• [EXERCISE REQUIREMENTS] Your answer should be the lines below from the one with "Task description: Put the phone" to the one with "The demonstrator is", both included, given again exactly and with nothing added.

• [DATA FOR REVIEW]
^^^^^^^^^^^^^^^^

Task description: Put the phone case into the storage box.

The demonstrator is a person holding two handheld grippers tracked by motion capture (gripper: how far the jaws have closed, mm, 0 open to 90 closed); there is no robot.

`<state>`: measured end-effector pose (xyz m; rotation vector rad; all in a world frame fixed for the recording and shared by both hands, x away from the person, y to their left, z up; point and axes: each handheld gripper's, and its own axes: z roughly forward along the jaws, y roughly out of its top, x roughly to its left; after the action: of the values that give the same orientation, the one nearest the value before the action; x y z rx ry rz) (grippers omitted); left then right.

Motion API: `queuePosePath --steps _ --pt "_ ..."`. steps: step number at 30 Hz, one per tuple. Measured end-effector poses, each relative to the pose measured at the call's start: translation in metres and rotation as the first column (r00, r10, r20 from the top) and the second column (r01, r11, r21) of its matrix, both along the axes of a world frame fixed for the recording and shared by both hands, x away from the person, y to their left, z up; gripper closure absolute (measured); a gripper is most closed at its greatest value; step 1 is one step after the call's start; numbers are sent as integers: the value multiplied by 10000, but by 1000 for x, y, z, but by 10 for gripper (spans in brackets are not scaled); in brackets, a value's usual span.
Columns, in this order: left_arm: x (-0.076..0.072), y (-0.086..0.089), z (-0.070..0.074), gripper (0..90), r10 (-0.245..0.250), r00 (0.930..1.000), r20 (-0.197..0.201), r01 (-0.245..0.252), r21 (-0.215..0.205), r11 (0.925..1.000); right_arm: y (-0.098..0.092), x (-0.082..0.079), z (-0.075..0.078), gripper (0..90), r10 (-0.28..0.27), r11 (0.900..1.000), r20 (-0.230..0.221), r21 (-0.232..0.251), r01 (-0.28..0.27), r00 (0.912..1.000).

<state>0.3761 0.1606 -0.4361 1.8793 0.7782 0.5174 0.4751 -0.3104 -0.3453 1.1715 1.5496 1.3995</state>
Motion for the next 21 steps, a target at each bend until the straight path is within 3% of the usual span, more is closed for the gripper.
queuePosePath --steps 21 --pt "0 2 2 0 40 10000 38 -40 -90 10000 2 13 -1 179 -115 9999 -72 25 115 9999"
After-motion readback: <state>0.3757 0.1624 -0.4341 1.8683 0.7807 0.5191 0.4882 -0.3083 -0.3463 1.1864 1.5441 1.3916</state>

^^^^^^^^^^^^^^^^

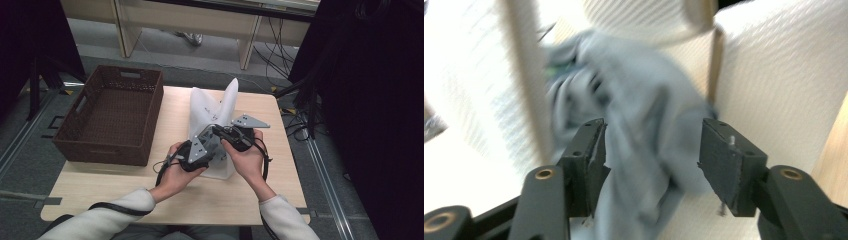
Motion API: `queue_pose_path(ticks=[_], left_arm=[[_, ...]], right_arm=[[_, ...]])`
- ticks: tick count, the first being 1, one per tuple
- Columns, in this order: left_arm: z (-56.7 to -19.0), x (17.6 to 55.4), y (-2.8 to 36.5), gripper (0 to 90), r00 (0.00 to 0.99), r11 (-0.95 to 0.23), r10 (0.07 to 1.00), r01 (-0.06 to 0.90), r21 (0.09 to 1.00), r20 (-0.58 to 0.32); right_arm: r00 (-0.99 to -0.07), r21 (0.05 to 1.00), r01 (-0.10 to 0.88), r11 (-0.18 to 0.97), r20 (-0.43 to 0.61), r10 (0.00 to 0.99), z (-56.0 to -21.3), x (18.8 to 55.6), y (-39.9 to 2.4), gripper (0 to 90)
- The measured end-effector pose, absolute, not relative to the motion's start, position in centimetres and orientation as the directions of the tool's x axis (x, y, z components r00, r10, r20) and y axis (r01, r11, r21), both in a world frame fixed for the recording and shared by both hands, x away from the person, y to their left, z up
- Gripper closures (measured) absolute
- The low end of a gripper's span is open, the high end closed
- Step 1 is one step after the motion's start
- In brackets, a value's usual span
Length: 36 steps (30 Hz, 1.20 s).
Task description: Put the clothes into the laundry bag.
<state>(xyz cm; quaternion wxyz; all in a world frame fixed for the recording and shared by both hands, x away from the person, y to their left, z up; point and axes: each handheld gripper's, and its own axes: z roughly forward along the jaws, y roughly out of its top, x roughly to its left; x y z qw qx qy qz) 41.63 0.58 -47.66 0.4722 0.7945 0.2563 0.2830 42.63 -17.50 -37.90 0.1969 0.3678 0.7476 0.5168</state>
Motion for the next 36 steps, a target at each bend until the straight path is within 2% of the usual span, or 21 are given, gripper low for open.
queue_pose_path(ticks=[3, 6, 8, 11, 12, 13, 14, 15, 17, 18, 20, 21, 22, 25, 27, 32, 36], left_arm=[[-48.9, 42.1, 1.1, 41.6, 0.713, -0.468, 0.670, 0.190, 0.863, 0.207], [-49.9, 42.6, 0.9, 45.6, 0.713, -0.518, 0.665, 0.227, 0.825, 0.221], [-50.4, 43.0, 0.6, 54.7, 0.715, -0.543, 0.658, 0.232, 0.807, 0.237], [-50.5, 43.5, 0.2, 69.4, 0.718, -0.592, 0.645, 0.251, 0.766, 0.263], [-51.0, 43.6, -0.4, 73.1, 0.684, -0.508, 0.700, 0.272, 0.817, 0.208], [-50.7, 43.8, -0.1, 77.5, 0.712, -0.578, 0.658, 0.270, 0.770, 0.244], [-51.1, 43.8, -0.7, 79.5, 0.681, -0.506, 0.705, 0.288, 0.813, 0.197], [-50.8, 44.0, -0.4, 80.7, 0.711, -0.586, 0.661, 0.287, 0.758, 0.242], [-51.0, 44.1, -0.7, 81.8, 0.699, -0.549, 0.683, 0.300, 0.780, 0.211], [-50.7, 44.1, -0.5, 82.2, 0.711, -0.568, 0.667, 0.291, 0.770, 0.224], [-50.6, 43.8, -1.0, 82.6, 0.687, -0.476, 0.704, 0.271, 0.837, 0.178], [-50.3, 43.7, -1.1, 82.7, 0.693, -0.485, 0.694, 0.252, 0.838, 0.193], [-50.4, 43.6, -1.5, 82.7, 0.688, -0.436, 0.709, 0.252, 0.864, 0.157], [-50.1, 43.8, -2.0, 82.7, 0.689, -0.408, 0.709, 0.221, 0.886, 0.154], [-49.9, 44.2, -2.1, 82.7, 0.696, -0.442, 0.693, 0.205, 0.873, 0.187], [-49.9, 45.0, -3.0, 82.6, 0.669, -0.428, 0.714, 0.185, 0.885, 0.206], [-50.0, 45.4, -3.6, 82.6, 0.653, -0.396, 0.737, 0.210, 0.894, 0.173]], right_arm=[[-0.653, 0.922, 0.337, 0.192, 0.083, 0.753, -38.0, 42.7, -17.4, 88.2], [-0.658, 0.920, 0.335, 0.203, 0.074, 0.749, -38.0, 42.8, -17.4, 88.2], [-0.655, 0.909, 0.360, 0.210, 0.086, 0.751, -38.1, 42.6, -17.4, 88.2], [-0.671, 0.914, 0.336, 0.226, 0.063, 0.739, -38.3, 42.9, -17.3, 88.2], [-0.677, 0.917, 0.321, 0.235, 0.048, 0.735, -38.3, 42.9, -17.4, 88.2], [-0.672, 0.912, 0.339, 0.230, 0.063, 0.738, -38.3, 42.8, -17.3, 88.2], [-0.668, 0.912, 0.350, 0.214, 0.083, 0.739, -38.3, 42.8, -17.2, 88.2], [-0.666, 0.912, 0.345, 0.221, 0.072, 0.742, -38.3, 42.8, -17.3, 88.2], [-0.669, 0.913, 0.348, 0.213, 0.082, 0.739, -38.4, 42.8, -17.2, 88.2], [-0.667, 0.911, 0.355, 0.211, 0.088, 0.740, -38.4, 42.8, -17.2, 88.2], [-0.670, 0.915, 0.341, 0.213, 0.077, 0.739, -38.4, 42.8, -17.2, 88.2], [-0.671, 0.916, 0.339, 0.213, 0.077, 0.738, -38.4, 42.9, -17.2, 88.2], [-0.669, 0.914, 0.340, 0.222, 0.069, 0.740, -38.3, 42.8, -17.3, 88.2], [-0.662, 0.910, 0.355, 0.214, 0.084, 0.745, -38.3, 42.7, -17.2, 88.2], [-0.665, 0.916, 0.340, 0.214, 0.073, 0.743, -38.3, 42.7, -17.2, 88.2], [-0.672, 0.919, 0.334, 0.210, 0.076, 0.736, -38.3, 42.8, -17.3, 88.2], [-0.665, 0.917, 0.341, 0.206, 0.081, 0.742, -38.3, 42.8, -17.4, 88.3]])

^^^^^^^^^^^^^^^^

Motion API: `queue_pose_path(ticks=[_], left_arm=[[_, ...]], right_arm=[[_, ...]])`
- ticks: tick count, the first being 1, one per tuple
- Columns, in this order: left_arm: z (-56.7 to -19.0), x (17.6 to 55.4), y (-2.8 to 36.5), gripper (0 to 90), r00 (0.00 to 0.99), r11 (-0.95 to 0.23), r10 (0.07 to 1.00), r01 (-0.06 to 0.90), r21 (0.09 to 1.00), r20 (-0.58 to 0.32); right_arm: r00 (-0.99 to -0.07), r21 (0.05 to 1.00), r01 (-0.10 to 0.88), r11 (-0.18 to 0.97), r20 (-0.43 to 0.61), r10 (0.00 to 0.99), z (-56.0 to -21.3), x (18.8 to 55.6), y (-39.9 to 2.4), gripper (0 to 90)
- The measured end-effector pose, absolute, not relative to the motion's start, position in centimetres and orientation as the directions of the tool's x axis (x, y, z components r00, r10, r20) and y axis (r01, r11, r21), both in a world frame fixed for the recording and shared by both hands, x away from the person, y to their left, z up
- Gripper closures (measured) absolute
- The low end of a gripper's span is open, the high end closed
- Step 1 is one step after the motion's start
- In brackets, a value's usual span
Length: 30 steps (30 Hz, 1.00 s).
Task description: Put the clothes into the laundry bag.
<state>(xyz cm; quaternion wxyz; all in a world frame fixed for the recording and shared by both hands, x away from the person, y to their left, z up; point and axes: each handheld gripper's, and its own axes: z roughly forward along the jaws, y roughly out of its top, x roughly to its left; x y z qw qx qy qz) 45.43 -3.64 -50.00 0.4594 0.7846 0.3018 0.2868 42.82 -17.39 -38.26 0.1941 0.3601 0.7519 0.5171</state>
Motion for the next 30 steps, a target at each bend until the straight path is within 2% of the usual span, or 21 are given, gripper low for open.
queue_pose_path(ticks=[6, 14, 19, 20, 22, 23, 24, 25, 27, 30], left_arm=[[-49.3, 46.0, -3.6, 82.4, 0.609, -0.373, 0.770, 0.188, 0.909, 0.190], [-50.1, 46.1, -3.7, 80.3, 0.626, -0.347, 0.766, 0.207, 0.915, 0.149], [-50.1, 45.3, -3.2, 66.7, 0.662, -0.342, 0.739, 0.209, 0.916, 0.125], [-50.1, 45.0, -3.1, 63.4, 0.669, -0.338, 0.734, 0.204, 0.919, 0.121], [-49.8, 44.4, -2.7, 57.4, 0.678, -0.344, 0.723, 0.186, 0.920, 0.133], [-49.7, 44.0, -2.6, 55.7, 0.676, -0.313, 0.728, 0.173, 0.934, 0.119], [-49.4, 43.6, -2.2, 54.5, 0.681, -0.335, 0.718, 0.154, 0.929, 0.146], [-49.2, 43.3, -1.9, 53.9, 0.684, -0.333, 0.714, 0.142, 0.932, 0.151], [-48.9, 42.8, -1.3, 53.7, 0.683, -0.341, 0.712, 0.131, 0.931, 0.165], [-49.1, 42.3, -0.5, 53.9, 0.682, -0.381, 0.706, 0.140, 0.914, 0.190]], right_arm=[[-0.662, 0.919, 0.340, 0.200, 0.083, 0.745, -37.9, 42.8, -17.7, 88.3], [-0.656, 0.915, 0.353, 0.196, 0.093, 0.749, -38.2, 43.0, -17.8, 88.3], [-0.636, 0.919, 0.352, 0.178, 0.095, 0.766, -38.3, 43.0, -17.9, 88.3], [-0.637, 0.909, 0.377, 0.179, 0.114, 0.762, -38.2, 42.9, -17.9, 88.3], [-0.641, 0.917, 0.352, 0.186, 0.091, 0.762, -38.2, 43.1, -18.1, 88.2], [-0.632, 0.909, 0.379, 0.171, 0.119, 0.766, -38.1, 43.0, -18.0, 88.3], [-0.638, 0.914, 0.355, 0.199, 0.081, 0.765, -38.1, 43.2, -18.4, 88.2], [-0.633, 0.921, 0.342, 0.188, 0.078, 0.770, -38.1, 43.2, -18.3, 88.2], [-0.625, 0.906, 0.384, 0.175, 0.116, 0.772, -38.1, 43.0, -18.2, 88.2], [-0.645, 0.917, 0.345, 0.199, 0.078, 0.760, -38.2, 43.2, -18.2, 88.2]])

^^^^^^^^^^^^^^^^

• [ANSWER AREA]
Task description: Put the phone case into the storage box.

The demonstrator is a person holding two handheld grippers tracked by motion capture (gripper: how far the jaws have closed, mm, 0 open to 90 closed); there is no robot.

The exercise was answered in full.